We will let you know if your work is selected for publication either online or in the quarterly. Please note that work posted in the Writing Gallery will not necessarily be published in The 826 Quarterly.
We can’t wait to see what you’ve got for us!
Best American Nonrequired Reading
Since 2002, publisher Houghton-Mifflin has contracted 826 Valencia to compile the Best American Nonrequired Reading (BANR), an annual collection of fiction, essays, comics, and journalism geared for readers under age 25 (although read by just about anyone). Every week from August through December, a student committee meets to gather possible material from national periodicals and discuss it. The pieces the committee selects are published in an annual volume and sold in bookstores all over the country.
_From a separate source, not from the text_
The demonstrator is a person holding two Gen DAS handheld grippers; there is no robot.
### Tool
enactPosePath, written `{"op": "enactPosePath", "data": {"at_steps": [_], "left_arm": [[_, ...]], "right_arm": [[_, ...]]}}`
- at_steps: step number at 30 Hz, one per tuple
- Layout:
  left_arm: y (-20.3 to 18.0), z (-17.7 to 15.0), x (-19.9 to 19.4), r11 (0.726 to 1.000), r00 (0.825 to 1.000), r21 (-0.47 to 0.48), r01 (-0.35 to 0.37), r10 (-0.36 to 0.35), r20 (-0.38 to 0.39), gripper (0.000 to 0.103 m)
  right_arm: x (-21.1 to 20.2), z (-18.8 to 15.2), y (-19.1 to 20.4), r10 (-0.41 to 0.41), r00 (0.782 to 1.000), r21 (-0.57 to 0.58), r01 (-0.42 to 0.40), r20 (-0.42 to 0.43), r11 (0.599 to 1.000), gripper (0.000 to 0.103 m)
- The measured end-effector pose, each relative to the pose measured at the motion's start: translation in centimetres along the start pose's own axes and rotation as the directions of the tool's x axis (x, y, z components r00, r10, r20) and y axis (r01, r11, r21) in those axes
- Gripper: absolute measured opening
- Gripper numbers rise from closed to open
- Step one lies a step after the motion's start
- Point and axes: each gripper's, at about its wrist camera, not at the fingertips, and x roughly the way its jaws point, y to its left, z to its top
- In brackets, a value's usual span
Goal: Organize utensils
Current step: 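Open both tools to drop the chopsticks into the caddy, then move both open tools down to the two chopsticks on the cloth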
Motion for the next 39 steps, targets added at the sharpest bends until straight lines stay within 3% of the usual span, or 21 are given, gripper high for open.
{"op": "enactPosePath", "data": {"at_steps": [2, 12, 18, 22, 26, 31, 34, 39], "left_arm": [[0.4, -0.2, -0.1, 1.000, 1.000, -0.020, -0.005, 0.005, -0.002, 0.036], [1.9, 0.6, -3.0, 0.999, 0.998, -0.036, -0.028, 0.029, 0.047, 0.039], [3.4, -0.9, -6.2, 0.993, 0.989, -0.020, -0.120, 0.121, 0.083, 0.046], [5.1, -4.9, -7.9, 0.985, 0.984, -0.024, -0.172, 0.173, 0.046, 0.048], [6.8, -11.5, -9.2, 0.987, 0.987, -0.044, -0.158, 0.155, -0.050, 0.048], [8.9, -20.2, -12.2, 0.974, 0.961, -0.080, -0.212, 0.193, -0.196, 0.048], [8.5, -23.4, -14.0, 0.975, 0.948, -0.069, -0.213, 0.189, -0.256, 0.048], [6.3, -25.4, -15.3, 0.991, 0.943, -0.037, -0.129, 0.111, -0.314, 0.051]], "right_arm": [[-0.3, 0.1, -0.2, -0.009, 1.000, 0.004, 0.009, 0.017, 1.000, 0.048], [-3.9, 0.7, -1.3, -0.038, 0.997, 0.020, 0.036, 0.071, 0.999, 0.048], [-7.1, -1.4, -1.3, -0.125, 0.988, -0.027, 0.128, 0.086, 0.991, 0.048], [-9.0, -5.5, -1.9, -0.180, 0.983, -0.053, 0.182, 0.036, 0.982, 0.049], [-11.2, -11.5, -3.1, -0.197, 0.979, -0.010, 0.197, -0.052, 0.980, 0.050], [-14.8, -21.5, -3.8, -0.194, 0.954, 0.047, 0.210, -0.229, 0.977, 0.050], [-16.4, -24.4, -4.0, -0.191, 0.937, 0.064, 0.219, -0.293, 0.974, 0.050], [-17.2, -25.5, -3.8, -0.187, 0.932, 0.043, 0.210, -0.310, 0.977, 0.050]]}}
In the second issue of Slick, eighth graders from James Lick Middle School address important issues like life with ADHD, skateboarding, the DREAM Act, and the life of Ritchie Valens. Students in a peer resources class work with tutors—many of whom are professional journalists and writers—to produce a magazine that educates the community on healthy lifestyle choices. Purchase.
Slick is the cornerstone of our Writers’ Room at James Lick Middle School. This magazine is published twice yearly, and features articles about the school community and healthy lifestyle choices relevant to middle school students. Many of the tutors for the magazine project are professional journalists or have worked for magazines, and the team of volunteers includes writers who have been published in Wired magazine, Salon.com, the BBC, and San Francisco Magazine.
Students enrolled in our After-school Tutoring Program write Look Closer/Mira de Cerca, a bilingual chapbook of original writing. The selected stories, poems, and essays reflect work produced at The Writing Table. Upon completing homework assignments, students visit The Writing Table and are engaged with contemplative writing exercises. With the support of Writing Table coordinators, students select their better pieces, then revise and edit their own work. Finally, these pieces are translated, published, and bound in-house. Each time we release Look Closer/Mira de Cerca, our young authors read their pieces to fellow students, families, tutors, and teachers.